• Med. J. Aust. · Feb 2011

    A new algorithm for the management of stable coronary artery disease incorporating CT coronary angiography and fractional flow reserve: how we can improve outcomes and reduce costs.

    • Richard W Harper and Brian S Ko.
    • MonashHeart, Southern Health, Monash Medical Centre, Melbourne, VIC, Australia. richard.harper@med.monash.edu.au
    • Med. J. Aust. 2011 Feb 21; 194 (4): 186-9.
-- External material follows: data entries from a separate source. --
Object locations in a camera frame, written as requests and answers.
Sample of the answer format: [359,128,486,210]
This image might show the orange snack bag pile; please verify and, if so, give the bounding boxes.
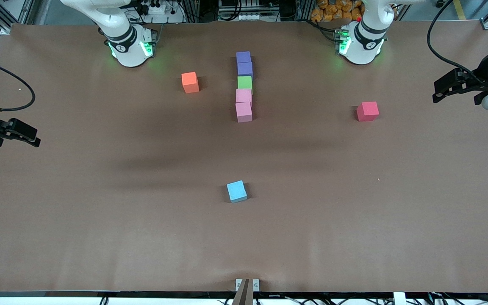
[311,0,365,22]

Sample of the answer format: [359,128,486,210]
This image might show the small metal bracket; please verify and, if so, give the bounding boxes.
[236,278,260,292]

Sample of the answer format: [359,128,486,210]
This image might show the brown paper table cover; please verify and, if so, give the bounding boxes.
[0,21,488,293]

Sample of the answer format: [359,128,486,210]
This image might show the red foam cube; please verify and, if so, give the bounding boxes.
[356,101,380,122]

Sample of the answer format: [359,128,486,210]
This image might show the light purple foam cube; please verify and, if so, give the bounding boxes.
[237,62,254,80]

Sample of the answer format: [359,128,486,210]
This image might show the metal equipment rack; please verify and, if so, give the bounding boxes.
[218,0,279,22]

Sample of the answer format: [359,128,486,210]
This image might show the blue foam cube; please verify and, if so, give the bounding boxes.
[227,180,248,203]

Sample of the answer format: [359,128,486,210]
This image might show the tangled floor cables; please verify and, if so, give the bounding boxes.
[424,286,488,305]

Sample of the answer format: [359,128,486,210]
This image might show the white power strip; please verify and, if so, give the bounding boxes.
[136,0,169,16]

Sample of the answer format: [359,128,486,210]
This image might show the orange foam cube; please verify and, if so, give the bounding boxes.
[181,71,200,94]

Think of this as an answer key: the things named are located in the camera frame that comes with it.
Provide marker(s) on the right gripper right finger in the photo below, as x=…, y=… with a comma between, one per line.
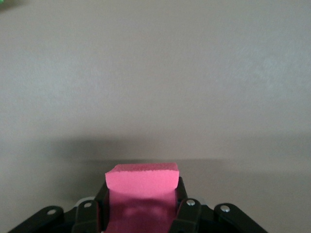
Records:
x=192, y=218

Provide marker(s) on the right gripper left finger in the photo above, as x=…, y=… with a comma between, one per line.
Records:
x=82, y=218

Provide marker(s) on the magenta red foam block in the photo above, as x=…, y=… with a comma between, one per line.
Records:
x=142, y=179

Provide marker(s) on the table cover mat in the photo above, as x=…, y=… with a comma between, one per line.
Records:
x=155, y=72

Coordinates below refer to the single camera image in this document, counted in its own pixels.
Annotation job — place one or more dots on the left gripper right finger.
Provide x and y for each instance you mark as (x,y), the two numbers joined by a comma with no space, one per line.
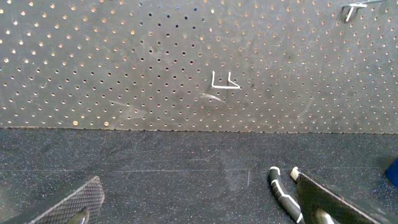
(329,208)

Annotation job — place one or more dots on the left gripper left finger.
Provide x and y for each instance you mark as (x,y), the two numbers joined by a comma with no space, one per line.
(77,199)

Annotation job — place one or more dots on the roll of blue tape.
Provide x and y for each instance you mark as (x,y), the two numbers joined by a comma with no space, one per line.
(394,172)

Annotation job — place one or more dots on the black pegboard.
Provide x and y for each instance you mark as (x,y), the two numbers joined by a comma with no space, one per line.
(93,62)

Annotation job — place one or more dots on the metal hook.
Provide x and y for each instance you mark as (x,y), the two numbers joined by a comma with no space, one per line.
(224,87)
(349,14)
    AbstractComputed tomography coronary angiography is the most reliable diagnostic test for coronary atherosclerosis. Stress testing should be reserved for diagnosis of myocardial ischaemia. Revascularisation, either by stenting or bypass grafts, is commonly performed in patients with stable coronary artery disease but is a double-edged sword. In the presence of ischaemia, revascularisation improves outcomes; in its absence, outcomes are worsened. In current practice, the decision of whether to revascularise is mainly made on the basis of the angiographic appearance of the coronary lesion in question. Physiological assessment of coronary lesions by the use of a pressure wire and measurement of fractional flow reserve (FFR) often shows that lesions thought to be sufficiently severe to warrant stenting or bypass do not cause ischaemia. A recent randomised study has shown that using FFR measurements to guide coronary stenting resulted in a lower use of stents, decreased costs and superior outcomes at 2 years, compared with traditional angiographic assessment alone. We believe that changes to the methods of health reimbursement are needed in both the public and private health systems, to facilitate greater use of FFR measurement.